◆ **YOUR OBJECTIVE**
Report every line of the records beneath this task that holds the string "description".

------ PROVIDED RECORDS

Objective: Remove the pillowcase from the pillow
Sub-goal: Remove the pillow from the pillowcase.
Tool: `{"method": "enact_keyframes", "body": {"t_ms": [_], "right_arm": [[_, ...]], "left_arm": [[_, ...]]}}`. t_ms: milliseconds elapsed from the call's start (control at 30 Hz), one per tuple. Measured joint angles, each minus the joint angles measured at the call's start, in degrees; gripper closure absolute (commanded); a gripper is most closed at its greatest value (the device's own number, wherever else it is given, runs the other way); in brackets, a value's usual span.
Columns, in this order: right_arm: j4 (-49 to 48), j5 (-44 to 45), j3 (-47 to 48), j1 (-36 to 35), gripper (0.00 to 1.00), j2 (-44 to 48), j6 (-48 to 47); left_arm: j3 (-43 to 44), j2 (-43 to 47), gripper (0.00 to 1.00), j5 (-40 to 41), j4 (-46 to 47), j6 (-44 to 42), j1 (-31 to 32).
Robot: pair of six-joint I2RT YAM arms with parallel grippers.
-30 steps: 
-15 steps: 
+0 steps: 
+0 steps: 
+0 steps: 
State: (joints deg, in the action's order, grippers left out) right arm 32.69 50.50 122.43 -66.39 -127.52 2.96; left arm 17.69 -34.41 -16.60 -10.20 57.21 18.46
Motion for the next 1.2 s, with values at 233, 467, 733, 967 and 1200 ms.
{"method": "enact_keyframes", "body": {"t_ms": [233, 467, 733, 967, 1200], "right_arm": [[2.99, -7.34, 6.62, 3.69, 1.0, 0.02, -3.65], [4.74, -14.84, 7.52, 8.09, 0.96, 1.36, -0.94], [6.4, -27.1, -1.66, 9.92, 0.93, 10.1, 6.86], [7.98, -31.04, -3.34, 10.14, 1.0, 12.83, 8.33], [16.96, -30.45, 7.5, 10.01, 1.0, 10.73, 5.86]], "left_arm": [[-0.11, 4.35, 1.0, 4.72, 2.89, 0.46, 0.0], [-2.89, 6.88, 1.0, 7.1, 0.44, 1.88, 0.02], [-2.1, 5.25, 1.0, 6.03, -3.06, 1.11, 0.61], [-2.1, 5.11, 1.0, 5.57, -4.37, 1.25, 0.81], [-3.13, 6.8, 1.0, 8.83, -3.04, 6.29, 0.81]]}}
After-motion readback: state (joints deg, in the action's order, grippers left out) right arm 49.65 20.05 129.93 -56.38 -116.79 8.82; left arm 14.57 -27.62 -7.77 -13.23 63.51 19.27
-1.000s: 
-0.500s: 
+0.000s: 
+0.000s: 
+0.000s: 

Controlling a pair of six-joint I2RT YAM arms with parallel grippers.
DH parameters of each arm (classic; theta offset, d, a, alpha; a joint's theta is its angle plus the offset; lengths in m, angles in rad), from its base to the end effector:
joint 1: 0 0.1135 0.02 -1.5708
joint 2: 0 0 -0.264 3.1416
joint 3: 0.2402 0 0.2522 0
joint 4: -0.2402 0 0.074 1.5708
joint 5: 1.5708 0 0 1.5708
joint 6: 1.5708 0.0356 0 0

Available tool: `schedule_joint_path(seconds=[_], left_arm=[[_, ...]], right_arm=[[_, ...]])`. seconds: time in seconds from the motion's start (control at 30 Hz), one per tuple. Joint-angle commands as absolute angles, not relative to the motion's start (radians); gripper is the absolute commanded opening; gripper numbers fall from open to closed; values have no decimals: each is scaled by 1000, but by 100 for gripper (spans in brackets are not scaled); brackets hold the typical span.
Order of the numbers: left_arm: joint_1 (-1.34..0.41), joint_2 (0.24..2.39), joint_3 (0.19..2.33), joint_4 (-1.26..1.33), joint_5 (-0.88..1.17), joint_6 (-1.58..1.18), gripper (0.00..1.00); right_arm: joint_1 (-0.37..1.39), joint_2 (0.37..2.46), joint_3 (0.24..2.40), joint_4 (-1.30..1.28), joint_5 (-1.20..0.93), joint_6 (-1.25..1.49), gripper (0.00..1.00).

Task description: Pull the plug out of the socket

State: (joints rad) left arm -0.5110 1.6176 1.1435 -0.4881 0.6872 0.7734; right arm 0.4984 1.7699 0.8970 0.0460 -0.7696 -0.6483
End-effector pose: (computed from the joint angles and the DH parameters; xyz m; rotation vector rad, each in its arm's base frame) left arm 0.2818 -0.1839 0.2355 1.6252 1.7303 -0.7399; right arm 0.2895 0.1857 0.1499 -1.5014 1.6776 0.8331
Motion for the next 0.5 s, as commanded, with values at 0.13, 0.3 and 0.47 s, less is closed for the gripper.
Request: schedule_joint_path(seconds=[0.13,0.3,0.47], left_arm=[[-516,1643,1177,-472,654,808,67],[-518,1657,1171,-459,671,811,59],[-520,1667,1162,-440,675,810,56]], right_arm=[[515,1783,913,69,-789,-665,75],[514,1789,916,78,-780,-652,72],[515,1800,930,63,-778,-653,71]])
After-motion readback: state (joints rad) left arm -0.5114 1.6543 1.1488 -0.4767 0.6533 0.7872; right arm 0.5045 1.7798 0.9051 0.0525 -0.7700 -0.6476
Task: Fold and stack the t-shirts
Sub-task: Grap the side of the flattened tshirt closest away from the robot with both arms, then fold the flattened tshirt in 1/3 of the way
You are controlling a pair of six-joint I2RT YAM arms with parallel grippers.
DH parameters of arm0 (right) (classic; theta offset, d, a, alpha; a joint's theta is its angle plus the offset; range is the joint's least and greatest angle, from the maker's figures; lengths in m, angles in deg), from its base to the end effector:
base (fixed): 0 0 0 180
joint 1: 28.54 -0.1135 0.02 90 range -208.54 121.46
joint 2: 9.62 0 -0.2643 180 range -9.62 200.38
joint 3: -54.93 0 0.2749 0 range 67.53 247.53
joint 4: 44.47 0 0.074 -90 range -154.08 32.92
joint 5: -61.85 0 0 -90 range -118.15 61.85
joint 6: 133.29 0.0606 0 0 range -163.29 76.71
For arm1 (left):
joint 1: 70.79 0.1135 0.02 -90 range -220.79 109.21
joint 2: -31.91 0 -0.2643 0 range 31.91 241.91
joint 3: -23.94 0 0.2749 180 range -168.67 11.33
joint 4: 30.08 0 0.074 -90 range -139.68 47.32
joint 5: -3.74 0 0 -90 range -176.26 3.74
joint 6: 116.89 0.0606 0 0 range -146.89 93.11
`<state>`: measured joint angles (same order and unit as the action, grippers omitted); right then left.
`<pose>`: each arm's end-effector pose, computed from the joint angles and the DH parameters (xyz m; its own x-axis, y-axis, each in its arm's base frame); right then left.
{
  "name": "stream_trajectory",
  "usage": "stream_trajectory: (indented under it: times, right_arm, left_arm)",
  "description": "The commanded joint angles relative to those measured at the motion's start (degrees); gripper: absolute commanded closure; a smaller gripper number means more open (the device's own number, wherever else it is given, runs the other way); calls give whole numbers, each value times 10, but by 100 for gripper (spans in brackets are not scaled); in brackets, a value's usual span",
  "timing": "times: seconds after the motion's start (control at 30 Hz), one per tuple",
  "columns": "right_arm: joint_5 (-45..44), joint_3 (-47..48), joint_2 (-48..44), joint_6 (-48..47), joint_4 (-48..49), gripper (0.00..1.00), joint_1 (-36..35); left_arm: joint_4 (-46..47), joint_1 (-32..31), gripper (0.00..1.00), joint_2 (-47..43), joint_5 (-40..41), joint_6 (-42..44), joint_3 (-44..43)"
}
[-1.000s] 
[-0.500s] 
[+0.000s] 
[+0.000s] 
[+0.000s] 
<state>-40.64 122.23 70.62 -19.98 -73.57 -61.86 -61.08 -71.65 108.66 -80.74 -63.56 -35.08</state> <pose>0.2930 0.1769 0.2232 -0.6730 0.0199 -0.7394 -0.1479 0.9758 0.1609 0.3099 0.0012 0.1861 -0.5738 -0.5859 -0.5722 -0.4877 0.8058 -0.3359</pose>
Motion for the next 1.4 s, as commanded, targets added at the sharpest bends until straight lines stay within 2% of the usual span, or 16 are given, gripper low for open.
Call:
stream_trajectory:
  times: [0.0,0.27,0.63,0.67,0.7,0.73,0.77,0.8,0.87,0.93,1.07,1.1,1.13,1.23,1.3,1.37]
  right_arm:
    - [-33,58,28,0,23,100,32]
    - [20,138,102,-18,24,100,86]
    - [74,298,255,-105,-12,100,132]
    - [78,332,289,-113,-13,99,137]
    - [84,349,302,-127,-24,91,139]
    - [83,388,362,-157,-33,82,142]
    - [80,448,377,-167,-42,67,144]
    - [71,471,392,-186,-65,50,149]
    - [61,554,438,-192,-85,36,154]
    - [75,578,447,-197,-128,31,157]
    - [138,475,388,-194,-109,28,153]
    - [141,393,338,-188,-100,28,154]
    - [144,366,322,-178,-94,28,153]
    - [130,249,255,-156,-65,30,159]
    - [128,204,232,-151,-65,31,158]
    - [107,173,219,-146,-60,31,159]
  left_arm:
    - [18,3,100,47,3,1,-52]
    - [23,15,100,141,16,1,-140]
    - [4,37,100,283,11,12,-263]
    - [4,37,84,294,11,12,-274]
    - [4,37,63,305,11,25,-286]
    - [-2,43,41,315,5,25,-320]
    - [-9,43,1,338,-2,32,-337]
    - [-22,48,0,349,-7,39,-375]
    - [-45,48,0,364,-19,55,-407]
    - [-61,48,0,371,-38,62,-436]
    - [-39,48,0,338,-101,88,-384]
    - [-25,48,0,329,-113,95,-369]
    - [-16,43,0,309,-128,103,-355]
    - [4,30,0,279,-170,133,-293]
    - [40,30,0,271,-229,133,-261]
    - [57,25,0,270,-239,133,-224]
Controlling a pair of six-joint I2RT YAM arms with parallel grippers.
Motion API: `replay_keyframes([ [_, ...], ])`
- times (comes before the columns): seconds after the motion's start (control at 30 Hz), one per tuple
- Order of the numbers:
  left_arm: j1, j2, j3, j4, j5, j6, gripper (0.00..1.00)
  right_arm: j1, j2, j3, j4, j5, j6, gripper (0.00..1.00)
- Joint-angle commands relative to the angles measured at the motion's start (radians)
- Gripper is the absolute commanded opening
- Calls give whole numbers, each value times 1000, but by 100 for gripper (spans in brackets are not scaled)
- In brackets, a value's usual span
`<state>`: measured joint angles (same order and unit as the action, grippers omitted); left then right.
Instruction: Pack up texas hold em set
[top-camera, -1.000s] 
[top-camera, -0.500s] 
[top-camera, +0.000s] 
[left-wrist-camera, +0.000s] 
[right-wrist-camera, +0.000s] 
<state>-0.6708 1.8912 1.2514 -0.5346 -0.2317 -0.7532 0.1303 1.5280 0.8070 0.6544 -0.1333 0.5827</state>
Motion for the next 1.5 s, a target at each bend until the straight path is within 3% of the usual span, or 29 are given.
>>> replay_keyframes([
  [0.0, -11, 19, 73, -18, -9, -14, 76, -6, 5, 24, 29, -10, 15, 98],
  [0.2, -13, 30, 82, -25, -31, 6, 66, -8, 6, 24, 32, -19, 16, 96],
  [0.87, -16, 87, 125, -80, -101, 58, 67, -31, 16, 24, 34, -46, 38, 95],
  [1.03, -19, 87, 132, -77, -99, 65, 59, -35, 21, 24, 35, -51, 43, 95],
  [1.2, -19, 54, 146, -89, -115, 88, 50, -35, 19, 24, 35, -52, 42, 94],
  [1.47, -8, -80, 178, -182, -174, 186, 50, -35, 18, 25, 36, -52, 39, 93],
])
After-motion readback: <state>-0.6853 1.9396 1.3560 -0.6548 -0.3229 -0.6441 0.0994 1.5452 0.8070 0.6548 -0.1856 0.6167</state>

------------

◆ **COMPLETED EXERCISE**
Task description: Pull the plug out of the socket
  "description": "The commanded joint angles relative to those measured at the motion's start (degrees); gripper: absolute commanded closure; a smaller gripper number means more open (the device's own number, wherever else it is given, runs the other way); calls give whole numbers, each value times 10, but by 100 for gripper (spans in brackets are not scaled); in brackets, a value's usual span",

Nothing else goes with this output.